> **WORK ORDER**:
Exactly the lines from the one containing "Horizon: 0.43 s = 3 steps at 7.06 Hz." through the final line of the data below, with pictures omitted, make up the answer.

> **PROVIDED DATA**:
# # # # # # #

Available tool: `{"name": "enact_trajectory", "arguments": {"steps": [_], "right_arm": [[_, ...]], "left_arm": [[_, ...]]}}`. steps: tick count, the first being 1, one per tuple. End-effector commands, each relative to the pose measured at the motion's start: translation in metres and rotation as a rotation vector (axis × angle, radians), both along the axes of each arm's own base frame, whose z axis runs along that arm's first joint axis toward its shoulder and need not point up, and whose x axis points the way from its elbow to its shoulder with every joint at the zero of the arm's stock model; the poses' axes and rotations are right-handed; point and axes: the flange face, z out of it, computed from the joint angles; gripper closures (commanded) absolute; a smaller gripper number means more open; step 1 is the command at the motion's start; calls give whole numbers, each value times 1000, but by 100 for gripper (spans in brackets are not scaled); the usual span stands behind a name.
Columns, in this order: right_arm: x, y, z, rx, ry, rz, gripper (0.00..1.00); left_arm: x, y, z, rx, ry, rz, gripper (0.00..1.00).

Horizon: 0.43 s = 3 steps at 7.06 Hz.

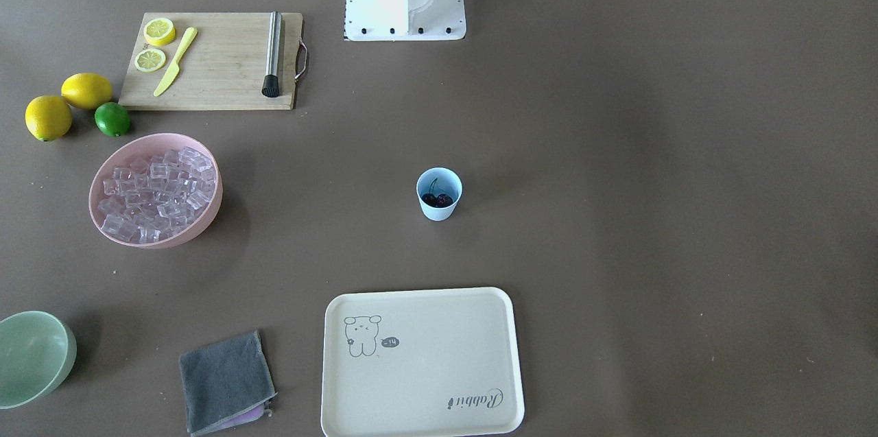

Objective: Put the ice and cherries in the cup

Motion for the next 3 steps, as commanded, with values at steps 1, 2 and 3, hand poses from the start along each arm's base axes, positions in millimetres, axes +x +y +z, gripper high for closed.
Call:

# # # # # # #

> **EXERCISE SOLUTION**:
Horizon: 0.43 s = 3 steps at 7.06 Hz.


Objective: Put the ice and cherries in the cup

Motion for the next 3 steps, as commanded, with values at steps 1, 2 and 3, hand poses from the start along each arm's base axes, positions in millimetres, axes +x +y +z, gripper high for closed.
Call:

What came before makes up the full response.